The wind kicked up by the B-25 bomber’s twin propellers nearly knocked Joey Pavlich off his feet.
But the 5-year-old Bend resident quickly recovered, and watched the World War II-era plane taxi down the runway at Bend Municipal Airport on Sunday.
The bomber, nicknamed “Grumpy,” was getting ready to take off for good after three days of tours and rides at the airport, part of the Wings & Wheels event that ran from Friday through Sunday.
When Joey’s dad, John Pavlich, asked what he thought, Joey’s one-word answer summed it up nicely.
Several hundred people gathered at the airport Sunday to take in a collection of old and new planes, helicopters, even a few classic cars and motorcycles.
Grumpy was the headliner. The plane tours the country, part of the national Historic Flight Foundation’s collection spanning from the 1920s to 1950s.
But Bend airport businesses also got a chance to show off some of their planes. Outside of Advanced Aviation’s airport hangar, a pilot showed 11-year-old Mariah Tuck how a plane’s rudders help it steer through the sky.
“I might want to be a pilot when I grow up,” the Bend resident said.
Planes weren’t the only vehicles on display. Several classic cars and motorcycles, including a blue, 1957 Harley Davidson, lined the tarmac.
Despite it being Father’s Day, several dads said making the trip was about giving their kids a chance for an up-close look at some powerful pieces of machinery.
Rick Hormel brought his sons, 7-year-old Micah and 4-year-old Thomas, for just that reason.
“Thomas goes nuts when he sees a plane on TV,” Rick said, as Thomas sat on his shoulders. “I’ve brought him out here before to watch planes take off, but this is the closest he’s been to one.”

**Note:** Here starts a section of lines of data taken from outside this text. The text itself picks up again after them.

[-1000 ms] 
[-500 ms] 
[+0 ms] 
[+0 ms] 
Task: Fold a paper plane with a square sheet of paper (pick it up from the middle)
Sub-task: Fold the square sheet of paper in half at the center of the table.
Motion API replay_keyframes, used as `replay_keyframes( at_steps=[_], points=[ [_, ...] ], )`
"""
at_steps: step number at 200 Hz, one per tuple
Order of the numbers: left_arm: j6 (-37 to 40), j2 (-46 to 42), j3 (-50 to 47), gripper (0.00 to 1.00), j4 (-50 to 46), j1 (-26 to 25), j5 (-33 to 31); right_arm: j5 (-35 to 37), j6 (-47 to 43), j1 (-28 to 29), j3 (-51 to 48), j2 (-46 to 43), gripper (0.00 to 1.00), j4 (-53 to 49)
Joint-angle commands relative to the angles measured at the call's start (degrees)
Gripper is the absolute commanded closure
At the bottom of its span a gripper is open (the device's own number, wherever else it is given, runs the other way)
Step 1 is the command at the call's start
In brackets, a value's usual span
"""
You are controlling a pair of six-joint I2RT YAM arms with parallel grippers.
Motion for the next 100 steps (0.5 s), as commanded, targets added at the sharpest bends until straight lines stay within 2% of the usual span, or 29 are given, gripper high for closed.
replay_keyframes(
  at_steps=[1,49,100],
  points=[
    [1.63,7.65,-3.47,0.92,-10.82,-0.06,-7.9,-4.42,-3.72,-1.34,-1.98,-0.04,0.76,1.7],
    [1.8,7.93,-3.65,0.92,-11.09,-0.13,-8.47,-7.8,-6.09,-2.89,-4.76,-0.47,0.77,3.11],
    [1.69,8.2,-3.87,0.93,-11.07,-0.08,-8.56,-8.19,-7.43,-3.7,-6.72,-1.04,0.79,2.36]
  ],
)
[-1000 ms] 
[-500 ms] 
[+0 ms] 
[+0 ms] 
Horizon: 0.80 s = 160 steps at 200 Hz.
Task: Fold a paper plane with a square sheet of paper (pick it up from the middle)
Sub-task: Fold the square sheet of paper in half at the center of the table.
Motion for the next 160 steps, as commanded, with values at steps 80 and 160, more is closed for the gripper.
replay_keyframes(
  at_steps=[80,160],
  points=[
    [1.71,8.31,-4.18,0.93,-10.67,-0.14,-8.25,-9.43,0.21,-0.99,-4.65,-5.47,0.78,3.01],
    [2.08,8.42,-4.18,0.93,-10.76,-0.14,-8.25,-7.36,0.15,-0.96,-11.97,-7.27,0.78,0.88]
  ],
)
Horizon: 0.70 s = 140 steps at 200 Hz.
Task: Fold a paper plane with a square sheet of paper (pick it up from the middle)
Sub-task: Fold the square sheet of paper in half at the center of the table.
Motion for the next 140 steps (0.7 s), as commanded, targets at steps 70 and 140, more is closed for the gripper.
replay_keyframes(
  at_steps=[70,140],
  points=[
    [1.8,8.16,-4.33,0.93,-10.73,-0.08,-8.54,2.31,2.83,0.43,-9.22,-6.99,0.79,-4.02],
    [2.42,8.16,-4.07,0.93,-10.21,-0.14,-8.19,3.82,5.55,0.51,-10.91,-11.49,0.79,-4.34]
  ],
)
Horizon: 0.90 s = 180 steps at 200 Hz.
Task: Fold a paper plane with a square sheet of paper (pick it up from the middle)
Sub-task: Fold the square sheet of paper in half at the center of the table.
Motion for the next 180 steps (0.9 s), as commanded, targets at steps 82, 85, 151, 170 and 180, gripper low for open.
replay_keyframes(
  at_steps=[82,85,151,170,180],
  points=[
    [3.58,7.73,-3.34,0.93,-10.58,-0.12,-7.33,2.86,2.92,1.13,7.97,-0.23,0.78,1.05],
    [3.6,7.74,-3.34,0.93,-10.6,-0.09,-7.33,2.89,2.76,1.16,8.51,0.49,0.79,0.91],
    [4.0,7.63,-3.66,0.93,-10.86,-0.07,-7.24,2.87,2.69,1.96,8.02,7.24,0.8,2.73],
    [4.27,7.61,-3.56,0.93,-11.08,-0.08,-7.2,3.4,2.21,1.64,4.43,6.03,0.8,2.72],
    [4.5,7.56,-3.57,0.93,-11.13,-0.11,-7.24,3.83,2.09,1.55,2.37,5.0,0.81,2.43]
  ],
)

At that moment, a member of the local Experimental Aircraft Association, the “High Desert Flyers,” announced over a microphone that Grumpy was due for another air show in Washington state.
Thomas watched as the B-25’s two rows of seven-cylinder engines roared to life and kicked up a huge gust of wind — so much that it practically toppled the High Desert Flyers booth 100 feet away.
Grumpy taxied down the runway, then all went quiet. Two or three minutes later, the sound of its engines returned as it zoomed back into view and took off.